Volumetric Check
Volumetric Check ensures data stability by monitoring dataset size fluctuations in rows or bytes. It detects anomalies by comparing current volumes against historical trends (daily, weekly, monthly). Users can configure rules for precise control, while automated threshold adjustments enhance accuracy over time.
Let's get started 🚀
Configure Volumetric Check
Step 1: Login into your Qualytics account and select the datastore from the left menu on which you want to add a volumetric check.
Step 2: Click the Add button and select Checks.
Step 3: A modal window appears. Enter the required details to configure the Volumetric Check.

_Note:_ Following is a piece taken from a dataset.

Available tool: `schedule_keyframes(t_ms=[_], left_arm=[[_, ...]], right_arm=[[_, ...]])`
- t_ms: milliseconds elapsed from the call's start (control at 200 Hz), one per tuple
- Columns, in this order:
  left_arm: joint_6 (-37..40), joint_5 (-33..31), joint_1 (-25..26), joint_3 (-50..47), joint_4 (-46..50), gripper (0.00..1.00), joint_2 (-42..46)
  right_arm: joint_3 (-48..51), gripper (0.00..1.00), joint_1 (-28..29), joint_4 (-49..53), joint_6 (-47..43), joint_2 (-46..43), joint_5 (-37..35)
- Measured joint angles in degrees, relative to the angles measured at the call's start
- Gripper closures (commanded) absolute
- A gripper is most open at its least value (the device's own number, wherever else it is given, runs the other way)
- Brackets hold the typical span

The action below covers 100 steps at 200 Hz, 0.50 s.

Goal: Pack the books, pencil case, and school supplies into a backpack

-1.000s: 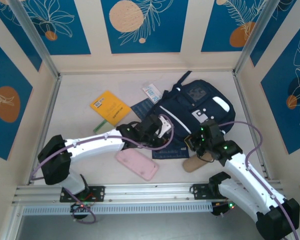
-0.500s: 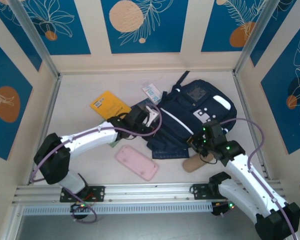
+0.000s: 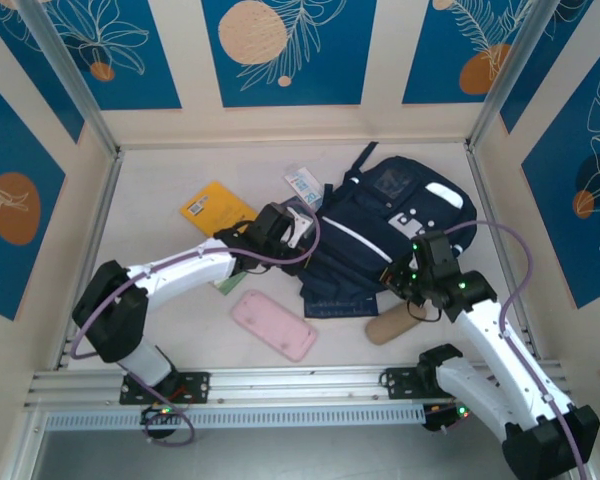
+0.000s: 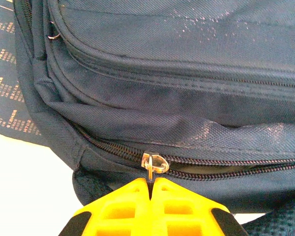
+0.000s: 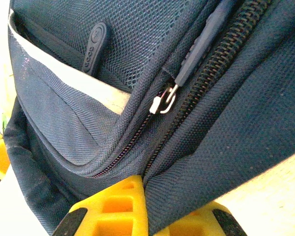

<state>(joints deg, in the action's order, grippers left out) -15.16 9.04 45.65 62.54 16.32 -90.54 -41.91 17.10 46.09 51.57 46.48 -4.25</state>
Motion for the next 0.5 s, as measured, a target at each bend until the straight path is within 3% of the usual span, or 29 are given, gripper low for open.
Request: schedule_keyframes(t_ms=[260,385,445,500], left_arm=[[-1.68,-0.7,5.03,-1.55,-0.94,1.0,2.29],[-2.89,-1.38,8.66,-1.49,-1.92,1.0,2.69],[-3.28,-1.86,10.08,-0.98,-2.01,1.0,2.47],[-3.78,-2.01,11.1,0.2,-2.1,1.0,1.75]], right_arm=[[-3.5,1.0,-9.31,-1.03,-7.15,7.04,6.23],[-5.79,0.94,-11.56,-1.57,-7.72,11.23,6.84],[-6.1,0.88,-12.26,-2.12,-7.41,12.66,6.45],[-6.1,0.73,-13.09,-2.54,-6.67,13.44,5.4]])
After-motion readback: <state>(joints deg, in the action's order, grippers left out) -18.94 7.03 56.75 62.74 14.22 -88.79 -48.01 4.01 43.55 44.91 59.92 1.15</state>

Step 4: Enter the details to configure the volumetric check:
No. | Field | Description |
---|---|---|
1. | Rule Type | Select the Volumetric Rule type from the dropdown. |
2. | Table | Select the table for the rule to apply. |
3. Comparison: Specifies the type of comparison: Absolute Change, Absolute Value, or Percentage Change:
Details
Comparison Options
Absolute Value
The Absolute Value
comparison works by comparing the change in a numeric field's value to a pre-set limit between
Min and Max values. If the field's value changes by more than this specified range since the last relevant scan, an anomaly is identified.
Illustration
The value of the record in each scan should be within 100 and 300 to be considered normal
Thresholds: Min Value = 100, Max Value = 300
Scan | Current Value | Anomaly Detected |
---|---|---|
#1 | 150 | No |
#2 | 90 |
Yes |
#3 | 250 | No |
#4 | 310 |
Yes |
Details
Comparison Options
Absolute Change
The Absolute Change
comparison works by comparing the change in a numeric field's value to a pre-set limit (Min / Max). If the field's value changes by more than this specified limit since the last relevant scan, an anomaly is identified.
Illustration
Any record with a value change smaller than 30 or greater than 70 compared to the last scan should be flagged as anomalous
Thresholds: Min Change = 30, Max Change = 70
Scan | Previous Value | Current Value | Absolute Change | Anomaly Detected |
---|---|---|---|---|
#1 | - | 100 | - | No |
#2 | 100 | 150 | 50 | No |
#3 | 150 | 220 | 70 | No |
#4 | 220 | 300 |
80 |
Yes |
Details
Comparison Options
Percentage Change
The Percentage Change
comparison operates by tracking changes in a numeric field's value relative to its previous value. If the change exceeds the predefined percentage (%) limit since the last relevant scan, an anomaly is generated.
Illustration
An anomaly is identified if the record's value decreases by more than 20% or increases by more than 50% compared to the last scan.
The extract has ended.